Supreme Court of New York, First Department

October 31, 2013

In re City of New York, et al., Petitioners-Respondents,
v.
Contract Dispute Resolution Board of the City of New York, Respondent-Respondent, New York Health Care, Inc., Respondent-Appellant. In re New York Health Care, Inc., Petitioner-Appellant, New York City Human Resources Administration Home Care Services Program, et al., Respondents-Respondents.

Wachtel Masyr & Missry LLP, New York (Sara Spiegelman of counsel), for appellant.

Michael A. Cardozo, Corporation Counsel, New York (Janet L. Zaleon of counsel), for City of New York and New York City Human Resources Administration/Department of Social Services, respondents.

Peggy Kuo, New York, for Contract Dispute Resolution Board of the City of New York, respondent.

Mazzarelli, J.P., Renwick, DeGrasse, Gische, JJ.

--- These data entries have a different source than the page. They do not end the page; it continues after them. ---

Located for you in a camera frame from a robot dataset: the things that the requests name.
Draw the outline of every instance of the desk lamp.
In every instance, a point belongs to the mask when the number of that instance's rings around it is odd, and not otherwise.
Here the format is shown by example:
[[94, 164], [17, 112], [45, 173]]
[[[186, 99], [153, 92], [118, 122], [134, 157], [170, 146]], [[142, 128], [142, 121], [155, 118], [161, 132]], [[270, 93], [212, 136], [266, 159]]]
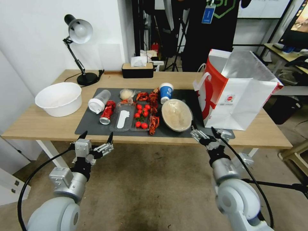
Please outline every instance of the desk lamp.
[[69, 36], [63, 39], [68, 50], [72, 54], [77, 66], [81, 70], [81, 75], [77, 77], [77, 83], [82, 86], [88, 86], [96, 83], [99, 78], [95, 73], [86, 73], [83, 64], [76, 58], [70, 48], [70, 44], [75, 42], [78, 44], [86, 43], [93, 34], [93, 28], [90, 23], [82, 19], [76, 19], [74, 16], [67, 14], [64, 17], [65, 23], [68, 25]]

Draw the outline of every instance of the wooden table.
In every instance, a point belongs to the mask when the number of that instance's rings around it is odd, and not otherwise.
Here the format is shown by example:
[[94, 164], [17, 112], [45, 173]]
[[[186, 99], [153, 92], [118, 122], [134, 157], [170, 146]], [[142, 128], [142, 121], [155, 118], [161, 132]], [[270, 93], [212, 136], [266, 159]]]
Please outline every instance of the wooden table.
[[[63, 82], [67, 77], [79, 73], [79, 70], [65, 70], [54, 83]], [[51, 141], [76, 141], [79, 135], [75, 130], [88, 107], [88, 101], [97, 88], [149, 88], [158, 87], [163, 82], [173, 84], [175, 89], [193, 89], [193, 81], [200, 79], [202, 73], [192, 72], [154, 72], [151, 79], [124, 79], [121, 73], [105, 72], [100, 81], [82, 88], [82, 105], [75, 113], [65, 117], [52, 117], [36, 105], [30, 106], [13, 125], [2, 135], [6, 139], [37, 140], [51, 158], [58, 154]], [[76, 77], [68, 81], [76, 82]], [[233, 147], [290, 149], [292, 145], [262, 109], [246, 131], [234, 131], [235, 139], [230, 140]], [[92, 142], [104, 143], [107, 136], [88, 135]], [[195, 145], [193, 138], [176, 137], [134, 137], [114, 136], [114, 143], [147, 143]], [[65, 167], [62, 158], [54, 160], [57, 166]]]

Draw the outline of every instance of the lamp base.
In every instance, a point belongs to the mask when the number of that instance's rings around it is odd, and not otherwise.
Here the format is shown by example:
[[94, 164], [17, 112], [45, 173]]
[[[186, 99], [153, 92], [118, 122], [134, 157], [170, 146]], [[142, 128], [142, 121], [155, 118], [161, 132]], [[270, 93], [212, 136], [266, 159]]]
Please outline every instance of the lamp base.
[[86, 73], [86, 76], [82, 74], [77, 77], [77, 83], [82, 86], [89, 86], [98, 81], [98, 77], [94, 73]]

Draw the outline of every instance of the container lid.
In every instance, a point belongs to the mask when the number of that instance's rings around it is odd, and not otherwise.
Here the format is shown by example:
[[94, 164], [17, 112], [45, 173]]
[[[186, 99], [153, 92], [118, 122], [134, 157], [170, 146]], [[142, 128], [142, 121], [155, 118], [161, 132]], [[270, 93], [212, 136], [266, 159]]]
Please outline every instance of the container lid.
[[191, 126], [193, 116], [183, 101], [167, 100], [161, 107], [161, 114], [166, 125], [176, 132], [186, 131]]
[[105, 109], [104, 103], [100, 101], [99, 99], [95, 99], [95, 98], [92, 98], [89, 100], [88, 106], [89, 106], [89, 109], [96, 114], [102, 112]]

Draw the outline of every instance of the white plastic bowl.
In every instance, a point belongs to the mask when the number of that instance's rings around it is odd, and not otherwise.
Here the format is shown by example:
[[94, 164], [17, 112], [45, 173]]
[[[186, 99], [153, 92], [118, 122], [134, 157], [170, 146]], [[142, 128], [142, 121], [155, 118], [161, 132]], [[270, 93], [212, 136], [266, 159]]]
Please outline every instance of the white plastic bowl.
[[41, 90], [35, 104], [54, 117], [67, 116], [81, 107], [81, 87], [71, 82], [62, 82]]
[[192, 112], [181, 100], [167, 100], [161, 107], [161, 115], [165, 124], [176, 132], [188, 130], [192, 124]]

Order and judgment (one paper), Supreme Court, New York County (Paul G. Feinman, J.), entered March 6, 2012, which, insofar as appealed from as limited by the briefs, granted in part an article 78 petition filed by the City of New York and New York City Human Resources Administration/Department of Social Services (collectively, HRA), to the extent of remanding the matter to the Contract Dispute Resolution Board (CDRB) for a complete determination regarding HRA's authority to recoup unspent funds received by appellant pursuant to the Health Care Reform Act (HCRA), and denied a separate article 78 petition filed by appellant seeking, inter alia, to compel CDRB and the Office of the Comptroller of the City of New York (Comptroller) to review HRA's authority to recoup non-HCRA funds unspent by appellant, unanimously affirmed, without costs.

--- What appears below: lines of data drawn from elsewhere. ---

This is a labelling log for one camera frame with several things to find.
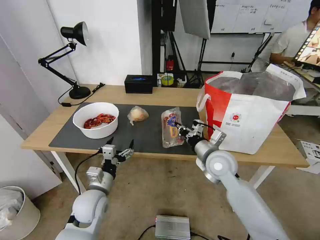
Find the lamp arm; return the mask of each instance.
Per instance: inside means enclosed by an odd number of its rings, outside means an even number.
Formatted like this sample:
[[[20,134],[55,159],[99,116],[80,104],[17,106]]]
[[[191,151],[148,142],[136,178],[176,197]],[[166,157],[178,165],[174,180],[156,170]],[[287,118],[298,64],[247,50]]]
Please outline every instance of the lamp arm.
[[[57,75],[59,78],[63,79],[64,81],[66,81],[67,83],[69,83],[69,84],[70,84],[71,86],[73,86],[73,87],[78,86],[77,82],[72,81],[70,78],[68,78],[67,76],[59,73],[57,70],[55,70],[54,68],[50,67],[49,65],[50,65],[50,63],[52,63],[52,62],[54,62],[54,61],[56,61],[56,60],[64,57],[65,55],[68,55],[69,53],[75,51],[75,50],[76,50],[76,45],[77,45],[77,44],[76,44],[75,42],[70,42],[70,43],[68,43],[66,46],[64,46],[63,48],[60,48],[59,50],[57,50],[57,51],[49,54],[48,56],[46,56],[46,57],[44,57],[44,58],[40,58],[40,59],[38,60],[38,63],[39,63],[42,67],[48,69],[50,72],[52,72],[53,74]],[[66,49],[67,47],[70,47],[71,50],[68,51],[68,52],[66,52],[66,53],[64,53],[64,54],[62,54],[62,55],[60,55],[60,56],[52,57],[53,55],[55,55],[55,54],[57,54],[58,52]]]

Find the desk lamp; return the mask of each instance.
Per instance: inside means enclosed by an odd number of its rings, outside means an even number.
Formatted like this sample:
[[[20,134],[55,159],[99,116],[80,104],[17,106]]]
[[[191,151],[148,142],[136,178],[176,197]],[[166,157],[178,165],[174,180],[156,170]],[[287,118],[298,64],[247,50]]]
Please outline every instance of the desk lamp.
[[[73,41],[76,39],[79,43],[82,45],[87,46],[89,36],[88,36],[88,28],[85,22],[80,22],[76,24],[73,28],[71,27],[62,27],[60,29],[61,35],[64,36],[66,39],[68,39],[69,43],[64,46],[63,48],[60,48],[59,50],[55,51],[54,53],[51,53],[50,55],[40,58],[38,60],[38,63],[42,66],[48,69],[53,74],[57,75],[58,77],[62,78],[64,81],[69,83],[72,86],[72,90],[69,92],[69,96],[72,99],[81,99],[88,97],[90,95],[90,89],[87,87],[80,87],[75,80],[72,80],[68,78],[67,76],[62,75],[57,70],[50,67],[50,63],[64,57],[65,55],[68,55],[69,53],[76,50],[77,44]],[[53,56],[57,54],[58,52],[70,48],[68,52],[65,52],[62,55],[59,56]]]

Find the trash bin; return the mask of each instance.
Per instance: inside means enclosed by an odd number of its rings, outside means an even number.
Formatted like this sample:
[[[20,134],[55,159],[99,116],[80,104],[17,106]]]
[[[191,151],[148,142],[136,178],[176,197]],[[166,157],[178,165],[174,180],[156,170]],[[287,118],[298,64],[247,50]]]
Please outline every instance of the trash bin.
[[[40,211],[33,205],[24,190],[16,186],[8,186],[0,189],[19,191],[23,195],[23,204],[12,225],[0,230],[1,240],[20,240],[29,235],[40,220]]]

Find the cardboard box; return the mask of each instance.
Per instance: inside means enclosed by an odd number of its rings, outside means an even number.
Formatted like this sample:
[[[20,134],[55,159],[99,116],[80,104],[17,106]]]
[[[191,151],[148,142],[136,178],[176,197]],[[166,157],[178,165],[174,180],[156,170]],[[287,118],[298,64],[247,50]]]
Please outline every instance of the cardboard box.
[[[297,169],[314,174],[320,173],[320,145],[299,141],[296,146],[310,164],[310,167]]]

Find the white shirt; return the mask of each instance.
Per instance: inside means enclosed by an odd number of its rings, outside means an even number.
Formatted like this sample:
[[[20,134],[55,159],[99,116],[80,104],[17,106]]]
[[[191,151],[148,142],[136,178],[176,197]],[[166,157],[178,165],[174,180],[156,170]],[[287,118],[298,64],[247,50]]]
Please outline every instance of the white shirt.
[[[309,34],[306,21],[289,28],[280,34],[273,45],[272,53],[282,53],[284,57],[294,57]]]

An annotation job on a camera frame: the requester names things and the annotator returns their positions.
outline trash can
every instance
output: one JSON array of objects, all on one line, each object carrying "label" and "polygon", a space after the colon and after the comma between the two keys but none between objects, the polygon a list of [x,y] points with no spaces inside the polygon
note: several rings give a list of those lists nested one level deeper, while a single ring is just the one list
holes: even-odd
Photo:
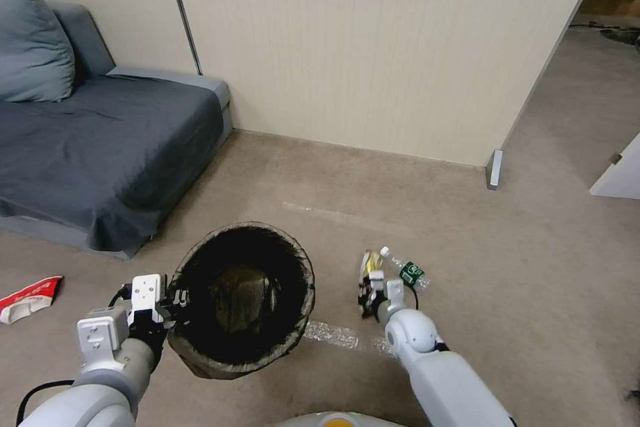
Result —
[{"label": "trash can", "polygon": [[172,297],[187,292],[169,345],[198,377],[261,369],[300,341],[314,281],[306,252],[282,230],[260,222],[224,226],[191,248],[169,284]]}]

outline green bottle label
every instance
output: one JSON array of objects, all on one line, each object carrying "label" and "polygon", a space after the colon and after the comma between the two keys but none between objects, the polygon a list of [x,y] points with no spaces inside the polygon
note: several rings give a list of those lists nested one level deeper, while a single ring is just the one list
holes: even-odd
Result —
[{"label": "green bottle label", "polygon": [[407,262],[400,269],[400,278],[407,282],[410,286],[414,286],[424,272],[415,266],[413,262]]}]

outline tape strip
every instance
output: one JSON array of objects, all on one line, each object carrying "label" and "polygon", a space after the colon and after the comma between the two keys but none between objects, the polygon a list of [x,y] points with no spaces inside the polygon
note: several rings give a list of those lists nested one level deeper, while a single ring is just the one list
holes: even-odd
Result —
[{"label": "tape strip", "polygon": [[352,329],[332,326],[317,320],[309,320],[304,336],[310,340],[326,342],[338,347],[395,357],[390,345],[383,337],[360,338]]},{"label": "tape strip", "polygon": [[400,224],[390,224],[389,222],[381,222],[380,220],[360,217],[352,215],[350,213],[305,207],[304,205],[297,205],[291,202],[283,202],[282,207],[288,210],[309,214],[324,220],[329,220],[331,222],[337,222],[338,224],[346,224],[360,228],[366,228],[369,230],[377,230],[378,232],[383,232],[384,234],[394,235],[398,237],[416,238],[414,229]]}]

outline dark gray blanket
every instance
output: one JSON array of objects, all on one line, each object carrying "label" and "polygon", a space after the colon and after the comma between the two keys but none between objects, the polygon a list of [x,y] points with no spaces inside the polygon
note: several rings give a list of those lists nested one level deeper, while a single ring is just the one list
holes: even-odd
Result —
[{"label": "dark gray blanket", "polygon": [[118,252],[152,236],[213,155],[216,95],[138,77],[86,80],[59,103],[0,101],[0,216],[87,232]]}]

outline yellow wrapper
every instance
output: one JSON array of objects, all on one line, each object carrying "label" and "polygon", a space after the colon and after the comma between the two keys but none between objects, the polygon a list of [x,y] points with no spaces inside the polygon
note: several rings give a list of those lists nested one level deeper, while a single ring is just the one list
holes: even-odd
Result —
[{"label": "yellow wrapper", "polygon": [[362,257],[362,265],[360,265],[360,278],[369,277],[371,272],[382,270],[382,256],[377,252],[367,250]]}]

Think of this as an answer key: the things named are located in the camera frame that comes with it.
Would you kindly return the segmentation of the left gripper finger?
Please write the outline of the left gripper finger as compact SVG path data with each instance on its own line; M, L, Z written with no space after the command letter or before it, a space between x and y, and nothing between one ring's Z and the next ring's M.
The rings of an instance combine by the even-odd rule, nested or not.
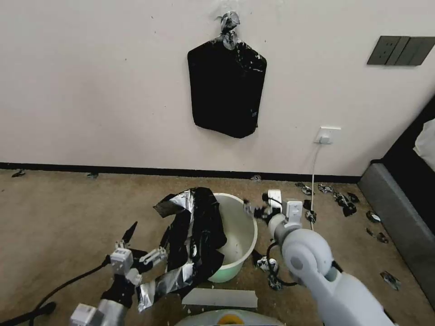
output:
M133 225L127 229L122 236L120 241L117 241L115 243L115 249L130 249L130 240L135 232L135 229L137 227L138 221L135 221Z
M148 272L153 267L167 259L168 254L166 247L168 242L169 235L164 234L157 248L151 250L150 252L137 250L137 270L139 273Z

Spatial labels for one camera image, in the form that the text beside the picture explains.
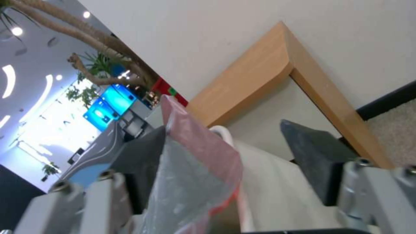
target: white wall
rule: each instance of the white wall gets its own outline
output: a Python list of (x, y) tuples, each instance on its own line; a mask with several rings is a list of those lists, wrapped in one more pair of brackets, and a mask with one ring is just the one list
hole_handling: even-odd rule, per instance
[(80, 2), (188, 99), (279, 20), (355, 108), (416, 77), (414, 0)]
[(58, 179), (56, 176), (49, 176), (45, 182), (42, 182), (41, 179), (45, 176), (42, 171), (43, 164), (18, 147), (13, 147), (2, 154), (0, 164), (44, 192), (47, 192)]

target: black baseboard
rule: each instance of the black baseboard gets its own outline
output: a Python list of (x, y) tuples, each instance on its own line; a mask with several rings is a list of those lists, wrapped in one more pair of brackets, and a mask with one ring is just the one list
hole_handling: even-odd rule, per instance
[(359, 108), (357, 113), (366, 121), (416, 98), (416, 81), (413, 81), (381, 98)]

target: blue screen
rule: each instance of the blue screen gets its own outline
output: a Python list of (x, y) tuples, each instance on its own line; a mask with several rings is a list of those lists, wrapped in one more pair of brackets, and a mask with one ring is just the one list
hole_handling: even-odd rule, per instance
[(123, 115), (136, 101), (136, 97), (123, 85), (112, 85), (101, 95), (119, 115)]
[(119, 115), (101, 98), (98, 98), (84, 114), (87, 119), (98, 130), (103, 132), (111, 121), (119, 119)]

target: ceiling light
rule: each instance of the ceiling light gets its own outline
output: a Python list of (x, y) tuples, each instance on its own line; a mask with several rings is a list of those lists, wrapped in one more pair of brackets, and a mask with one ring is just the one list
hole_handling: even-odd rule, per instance
[(21, 34), (23, 34), (23, 29), (21, 29), (20, 27), (14, 27), (12, 28), (12, 33), (15, 36), (20, 36)]
[(46, 76), (46, 87), (42, 93), (42, 96), (38, 99), (38, 101), (33, 105), (33, 107), (19, 120), (19, 122), (24, 122), (26, 119), (36, 111), (37, 108), (45, 101), (46, 97), (48, 96), (49, 92), (51, 91), (53, 83), (53, 76), (47, 75)]
[(0, 128), (2, 128), (7, 123), (7, 121), (9, 121), (9, 119), (10, 115), (4, 116), (3, 119), (0, 121)]
[(7, 87), (4, 91), (3, 98), (7, 98), (8, 96), (10, 96), (10, 94), (12, 94), (13, 88), (15, 87), (16, 73), (12, 65), (4, 66), (2, 69), (7, 76)]
[(83, 14), (84, 18), (88, 19), (91, 16), (91, 13), (89, 11), (84, 12)]

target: gray floor
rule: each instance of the gray floor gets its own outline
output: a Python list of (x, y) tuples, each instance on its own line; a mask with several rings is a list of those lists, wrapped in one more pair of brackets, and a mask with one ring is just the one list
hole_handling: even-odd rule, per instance
[(396, 166), (416, 164), (416, 100), (367, 121)]

The court properly remanded the matter to CDRB to make a complete and final determination regarding HRA's authority to recoup unspent HCRA funds, on the ground that CDRB's failure to address whether there is any statutory basis for such authority rendered its determination arbitrary and capricious. The remand to review this statutory issue was appropriate notwithstanding that the court found no error in the aspect of CDRB's determination concluding that HRA has no contractual basis to recoup HCRA funds (see Society of N.Y. Hosp. v Axelrod, 163 A.D.2d 142 [1st Dept 1990]).

The court properly declined to compel the Comptroller to review appellant's claims regarding non-HCRA funds, since the notice of claim appellant presented to the Comptroller simply stated that the issue in dispute concerned the HCRA funds, and noted that the amount in dispute is $1, 538, 578, which is the exact amount of HCRA funds in dispute (see Bri-Den Constr. Co., Inc. v New York City School Constr. Auth., 55 A.D.3d 649 [2d Dept 2008]). It should be noted that CDRB properly declined to review this issue for the same reason, pursuant to 9 RCNY § 4-09(e).